ONE’s UK Director (interim) Saira O’Mallie, said: “As the UK’s position in the world is redefined, the Government’s continued commitment to the Global Fund will offer reassurance to millions of the world’s poorest people – especially girls and women – that the UK remains steadfastly on their side in the battle to stop AIDS and HIV, TB and malaria.”

The Global Fund partnership was launched in 2002 and mobilises and invests nearly US$4 billion a year to provide affordable and effective treatment, supporting health programs run by local experts in countries and communities most in need.

The UK has consistently been a leading donor, with investments yielding an impressive return: the Global Fund is on track to save 22 million lives by the end of 2016.

Victory Within Reach

Crucially, the funding of scientific advances means the fight against the three of the main killers in sub-Saharan Africa has reached a tipping point and defeating them is within grasp – as long momentum is not lost.

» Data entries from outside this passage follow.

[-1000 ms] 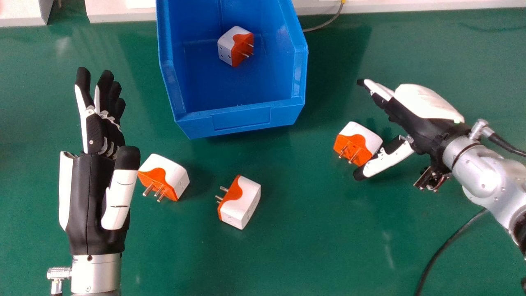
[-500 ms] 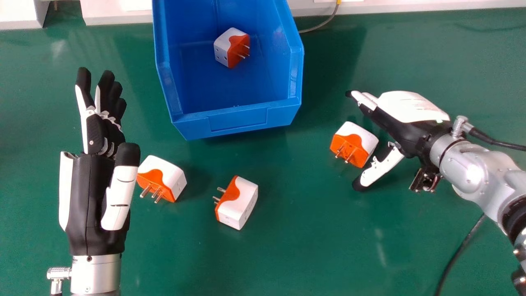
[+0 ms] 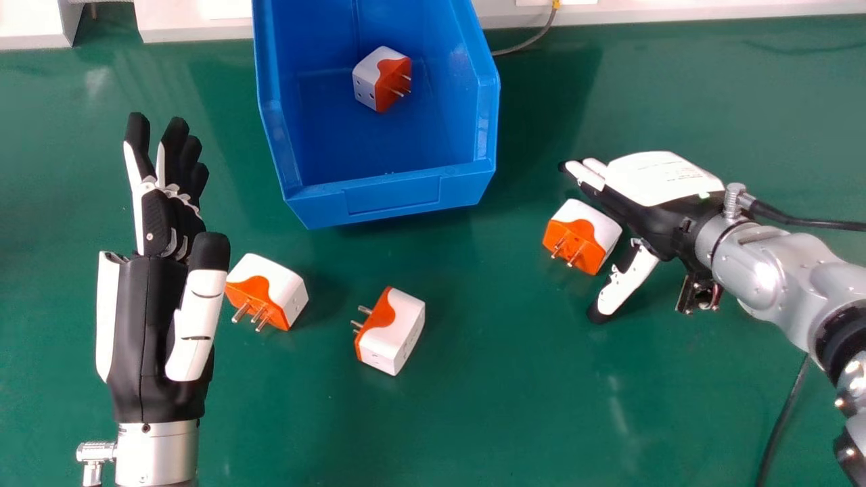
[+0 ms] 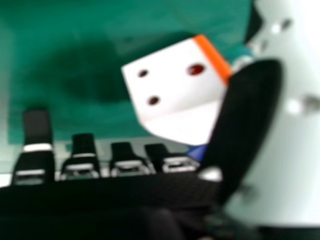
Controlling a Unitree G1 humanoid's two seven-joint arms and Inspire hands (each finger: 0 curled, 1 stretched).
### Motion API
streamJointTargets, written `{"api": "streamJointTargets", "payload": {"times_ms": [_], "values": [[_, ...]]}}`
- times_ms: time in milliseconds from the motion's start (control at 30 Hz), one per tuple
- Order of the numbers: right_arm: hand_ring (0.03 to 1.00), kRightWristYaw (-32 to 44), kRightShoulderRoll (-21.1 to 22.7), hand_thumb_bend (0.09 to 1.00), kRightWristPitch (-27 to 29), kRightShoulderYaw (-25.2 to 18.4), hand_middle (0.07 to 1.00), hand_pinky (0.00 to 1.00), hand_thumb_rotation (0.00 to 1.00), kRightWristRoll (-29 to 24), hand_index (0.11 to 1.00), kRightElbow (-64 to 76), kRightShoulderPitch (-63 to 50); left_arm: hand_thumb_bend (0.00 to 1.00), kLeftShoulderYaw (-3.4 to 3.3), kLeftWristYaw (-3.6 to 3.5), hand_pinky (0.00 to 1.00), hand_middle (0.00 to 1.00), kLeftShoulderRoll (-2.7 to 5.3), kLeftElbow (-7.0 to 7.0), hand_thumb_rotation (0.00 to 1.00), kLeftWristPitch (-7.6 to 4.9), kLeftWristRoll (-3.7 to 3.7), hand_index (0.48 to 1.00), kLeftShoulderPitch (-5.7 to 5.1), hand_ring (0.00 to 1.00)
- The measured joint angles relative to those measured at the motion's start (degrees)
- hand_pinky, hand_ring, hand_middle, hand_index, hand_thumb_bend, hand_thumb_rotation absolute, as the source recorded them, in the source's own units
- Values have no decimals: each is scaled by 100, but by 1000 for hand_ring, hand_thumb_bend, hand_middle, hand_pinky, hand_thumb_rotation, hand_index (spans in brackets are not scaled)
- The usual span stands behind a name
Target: Pick all objects and put in blue box
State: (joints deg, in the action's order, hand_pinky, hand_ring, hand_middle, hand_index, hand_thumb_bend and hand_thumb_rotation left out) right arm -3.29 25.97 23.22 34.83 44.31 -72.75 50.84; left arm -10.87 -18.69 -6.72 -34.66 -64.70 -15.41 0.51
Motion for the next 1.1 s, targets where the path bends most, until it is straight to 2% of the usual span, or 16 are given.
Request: {"api": "streamJointTargets", "payload": {"times_ms": [267,433,533,633,700,800,967,1100], "values": [[947,-319,-158,1000,-199,27,1000,764,323,-4,1000,-110,-7,583,0,10,1000,1000,0,21,825,1,10,1000,-12,1000],[946,-587,-271,1000,-337,174,1000,743,332,63,1000,-142,-15,569,2,29,1000,1000,9,34,825,1,91,1000,-13,1000],[943,-699,-332,1000,-488,287,1000,723,335,114,1000,-156,-5,557,1,36,1000,1000,18,39,822,1,115,1000,-21,1000],[939,-725,-390,1000,-612,382,999,718,337,127,1000,-167,24,544,0,68,1000,1000,30,51,820,1,135,1000,-37,1000],[934,-717,-412,1000,-643,416,992,718,338,125,1000,-173,37,539,1,114,1000,1000,49,87,819,3,145,1000,-62,1000],[924,-707,-427,1000,-635,414,980,714,335,110,998,-177,38,537,-1,147,1000,1000,51,148,818,5,182,1000,-107,1000],[861,-767,-399,1000,-473,394,924,690,294,93,961,-183,22,530,-1,188,1000,1000,52,163,817,5,195,1000,-139,1000],[716,-974,-405,963,-275,299,791,593,165,36,831,-213,-46,522,-2,246,1000,1000,53,163,814,5,206,1000,-147,1000]]}}
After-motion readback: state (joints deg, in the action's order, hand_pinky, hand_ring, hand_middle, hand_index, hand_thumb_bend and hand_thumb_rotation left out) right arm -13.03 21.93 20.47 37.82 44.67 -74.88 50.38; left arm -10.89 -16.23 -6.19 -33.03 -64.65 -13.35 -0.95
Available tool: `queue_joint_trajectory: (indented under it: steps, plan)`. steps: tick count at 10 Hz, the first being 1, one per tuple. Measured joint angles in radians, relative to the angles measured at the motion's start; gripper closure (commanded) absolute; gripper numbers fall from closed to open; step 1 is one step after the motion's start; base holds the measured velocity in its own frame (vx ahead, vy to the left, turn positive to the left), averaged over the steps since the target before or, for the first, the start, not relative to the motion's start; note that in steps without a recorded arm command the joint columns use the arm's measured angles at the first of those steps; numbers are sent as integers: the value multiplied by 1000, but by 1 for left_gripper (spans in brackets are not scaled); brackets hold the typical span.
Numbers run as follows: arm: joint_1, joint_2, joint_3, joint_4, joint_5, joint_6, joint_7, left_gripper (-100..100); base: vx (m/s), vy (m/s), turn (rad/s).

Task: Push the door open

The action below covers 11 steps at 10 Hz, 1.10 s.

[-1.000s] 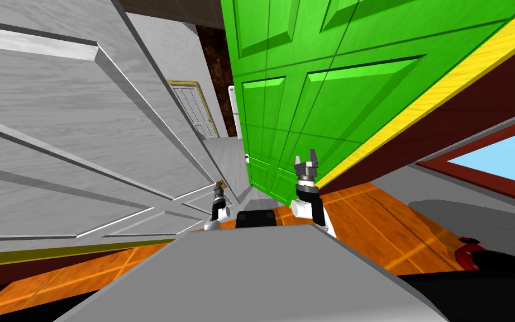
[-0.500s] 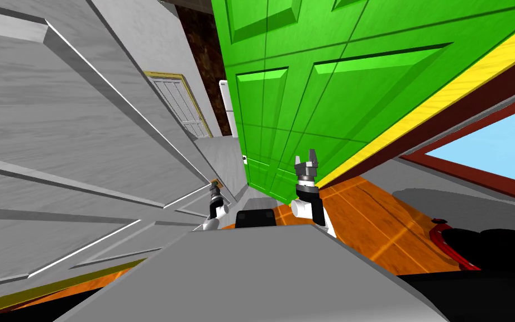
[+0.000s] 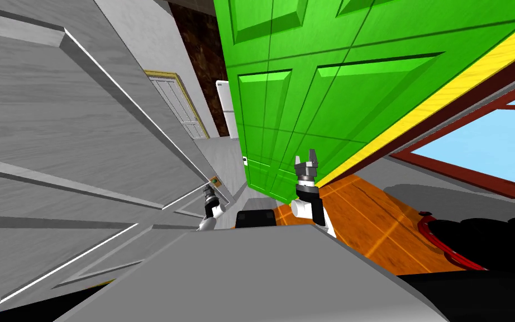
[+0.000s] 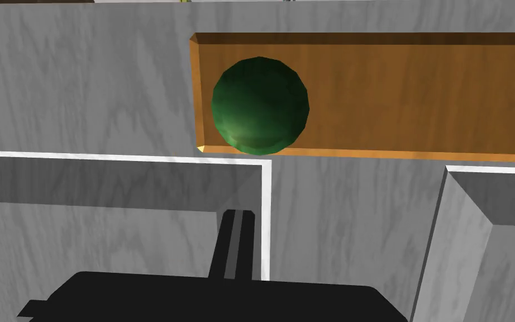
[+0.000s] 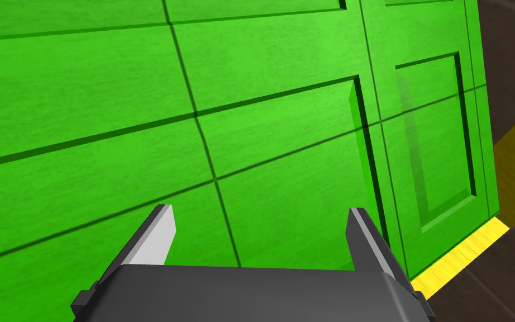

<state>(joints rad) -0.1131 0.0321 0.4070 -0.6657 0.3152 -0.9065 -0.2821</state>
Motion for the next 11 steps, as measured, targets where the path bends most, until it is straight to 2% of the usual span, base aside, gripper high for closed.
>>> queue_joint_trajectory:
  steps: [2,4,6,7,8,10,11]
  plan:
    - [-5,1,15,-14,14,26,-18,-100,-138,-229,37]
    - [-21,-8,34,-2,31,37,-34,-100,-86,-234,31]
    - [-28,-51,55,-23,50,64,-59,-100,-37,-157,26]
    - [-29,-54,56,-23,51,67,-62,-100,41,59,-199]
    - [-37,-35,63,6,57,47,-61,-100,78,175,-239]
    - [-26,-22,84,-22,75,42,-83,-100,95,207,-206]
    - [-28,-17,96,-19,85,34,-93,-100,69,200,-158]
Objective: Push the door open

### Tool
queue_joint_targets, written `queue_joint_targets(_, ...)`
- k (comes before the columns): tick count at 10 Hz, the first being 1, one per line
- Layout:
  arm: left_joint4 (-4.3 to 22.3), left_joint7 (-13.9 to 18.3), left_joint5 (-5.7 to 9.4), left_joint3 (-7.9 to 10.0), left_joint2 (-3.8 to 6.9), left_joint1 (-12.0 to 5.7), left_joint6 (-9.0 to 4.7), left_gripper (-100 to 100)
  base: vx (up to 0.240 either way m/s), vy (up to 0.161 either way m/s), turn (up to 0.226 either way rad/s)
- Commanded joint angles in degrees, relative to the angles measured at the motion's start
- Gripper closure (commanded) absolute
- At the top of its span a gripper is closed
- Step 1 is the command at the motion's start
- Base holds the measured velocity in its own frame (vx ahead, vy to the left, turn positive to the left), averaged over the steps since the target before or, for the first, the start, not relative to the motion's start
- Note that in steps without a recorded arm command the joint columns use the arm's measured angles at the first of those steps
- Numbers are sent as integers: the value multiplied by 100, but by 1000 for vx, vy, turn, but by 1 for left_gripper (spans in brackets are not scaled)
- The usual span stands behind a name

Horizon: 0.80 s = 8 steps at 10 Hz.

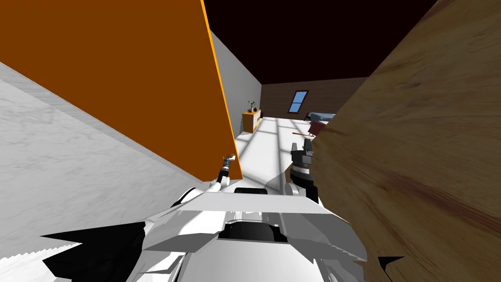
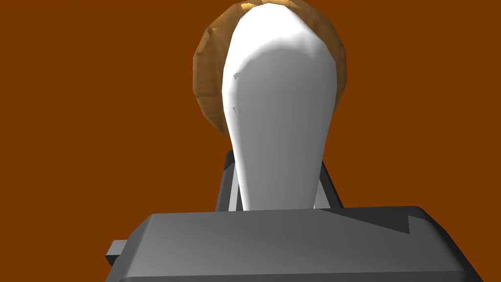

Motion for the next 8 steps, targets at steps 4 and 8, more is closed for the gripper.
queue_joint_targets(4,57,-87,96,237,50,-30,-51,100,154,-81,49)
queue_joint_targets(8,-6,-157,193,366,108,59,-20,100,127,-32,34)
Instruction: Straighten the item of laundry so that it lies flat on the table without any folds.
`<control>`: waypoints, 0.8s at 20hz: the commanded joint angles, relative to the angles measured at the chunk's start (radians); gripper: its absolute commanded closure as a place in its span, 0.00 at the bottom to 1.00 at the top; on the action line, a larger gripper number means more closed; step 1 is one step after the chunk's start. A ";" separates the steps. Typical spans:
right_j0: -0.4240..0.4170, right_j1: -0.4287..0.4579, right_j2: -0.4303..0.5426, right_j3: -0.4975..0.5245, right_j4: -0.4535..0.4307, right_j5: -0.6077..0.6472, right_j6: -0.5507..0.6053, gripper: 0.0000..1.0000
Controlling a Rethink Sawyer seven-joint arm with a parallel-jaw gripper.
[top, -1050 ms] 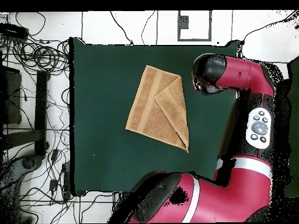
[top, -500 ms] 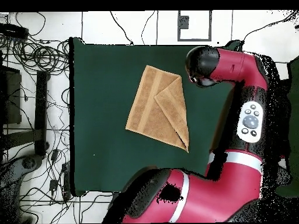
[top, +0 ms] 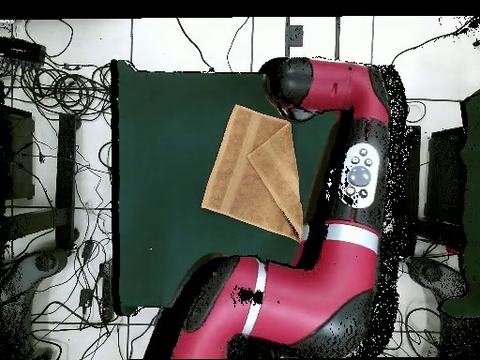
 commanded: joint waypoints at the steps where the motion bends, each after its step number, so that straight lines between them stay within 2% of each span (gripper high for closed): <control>1: 0.067 0.123 0.150 -0.153 0.014 0.262 -0.090 1.00; 4: 0.079 0.173 0.190 -0.235 0.007 0.320 -0.164 1.00; 9: 0.106 0.223 0.199 -0.338 -0.048 0.520 -0.237 1.00; 12: 0.115 0.232 0.211 -0.360 -0.068 0.562 -0.229 1.00; 16: 0.119 0.230 0.228 -0.366 -0.092 0.542 -0.229 1.00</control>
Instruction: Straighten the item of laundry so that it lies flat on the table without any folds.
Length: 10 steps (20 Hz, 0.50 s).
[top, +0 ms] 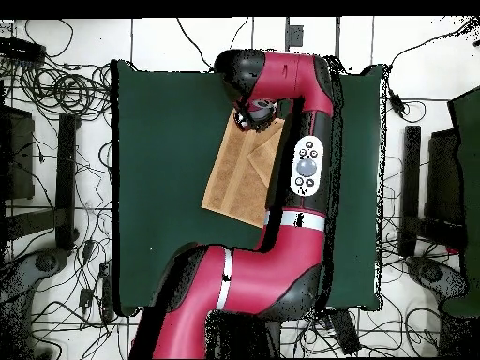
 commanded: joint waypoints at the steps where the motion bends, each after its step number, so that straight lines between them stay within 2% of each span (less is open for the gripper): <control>1: 0.037 0.019 0.124 -0.024 -0.049 0.051 -0.230 1.00; 7: 0.043 0.012 0.116 -0.019 -0.078 -0.060 -0.254 1.00; 10: 0.044 0.008 0.104 -0.003 -0.079 -0.159 -0.247 1.00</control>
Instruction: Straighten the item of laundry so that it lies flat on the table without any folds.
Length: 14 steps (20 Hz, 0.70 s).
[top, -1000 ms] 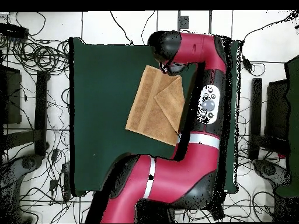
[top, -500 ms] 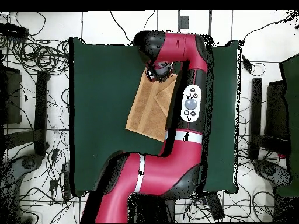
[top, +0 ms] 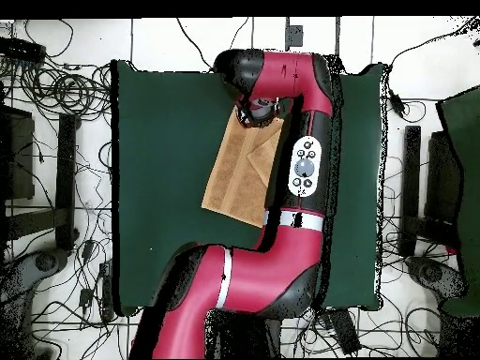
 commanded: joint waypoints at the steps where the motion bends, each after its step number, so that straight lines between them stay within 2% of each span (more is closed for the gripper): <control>1: 0.043 -0.006 0.091 0.048 -0.032 -0.146 -0.246 1.00; 4: 0.043 -0.008 0.093 0.057 -0.033 -0.177 -0.245 1.00; 9: 0.047 0.011 0.088 0.040 -0.053 -0.121 -0.258 1.00; 14: 0.046 0.020 0.097 0.039 -0.058 -0.119 -0.257 1.00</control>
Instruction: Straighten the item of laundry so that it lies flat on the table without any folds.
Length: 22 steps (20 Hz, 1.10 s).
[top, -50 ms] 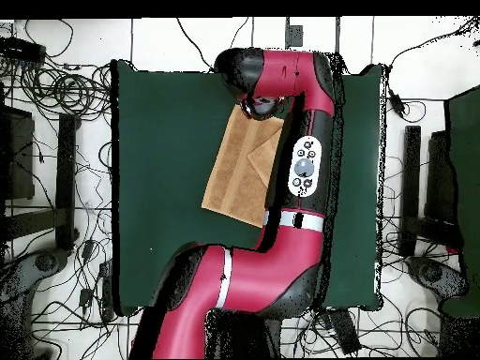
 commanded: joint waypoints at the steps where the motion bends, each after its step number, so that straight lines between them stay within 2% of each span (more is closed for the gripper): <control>1: 0.047 0.020 0.099 0.057 -0.033 -0.002 -0.259 1.00; 10: 0.057 0.045 0.113 0.010 -0.093 0.162 -0.299 1.00; 15: 0.049 0.060 0.150 0.002 -0.131 0.153 -0.303 1.00; 22: 0.034 0.059 0.247 0.002 -0.209 0.212 -0.308 1.00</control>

“The needs of women and girls are at the centre of the strategy to fight the diseases,

“In sub-Saharan Africa, young women are twice as likely as young men to be living with HIV, with 715 young women age 15-24 infected each day,” O’Mallie said.

MPs attending next week’s APPG will be urged to support a 20% increase on the UK’s previous commitment to the Global Fund – taking our investment to £1.2 billion – and help the partnership reach its US$13 billion replenishment target ahead of a meeting in Canada in September.

“Victory against these diseases is within our grasp. The UK’s pledge alone has the potential to save 1.1 million lives over the next four years,” added O’Mallie.

The event has been organised in partnership with the APPGs and a collation of NGOs, including ONE, Malaria No More, STOPAIDS, the International HIV/AIDS Alliance and Results.

Ends

Notes to editors:  The Global Fund delivers real impact on the ground, providing:

  • Antiretroviral treatment for 8.6 million people living with HIV;
  • Treatment to prevent mother-to-child transmission for 3.3 million pregnant women living with HIV
  • Insecticide-treated bed nets to protect 600 million families from malaria.
  • Detection and treatment services for 15 million cases of TB.

 

*To help illustrate the long battle against HIV/AIDS, ONE has an exclusive interview with the creator of the iconic Tombstone and Tip of the Iceberg government public information films which were first aired in the UK 30 years ago, in 1986.

The campaign was the world’s first and biggest HIV/AIDS drive, and is viewed as the starting gun to raise awareness that threatened to ravage communities across five continents.

The deadly impact of AIDs and HIV reached its peak in 2004 and the disease is now widely viewed as being in retreat from a marker first laid down by the public information ads 30 years ago.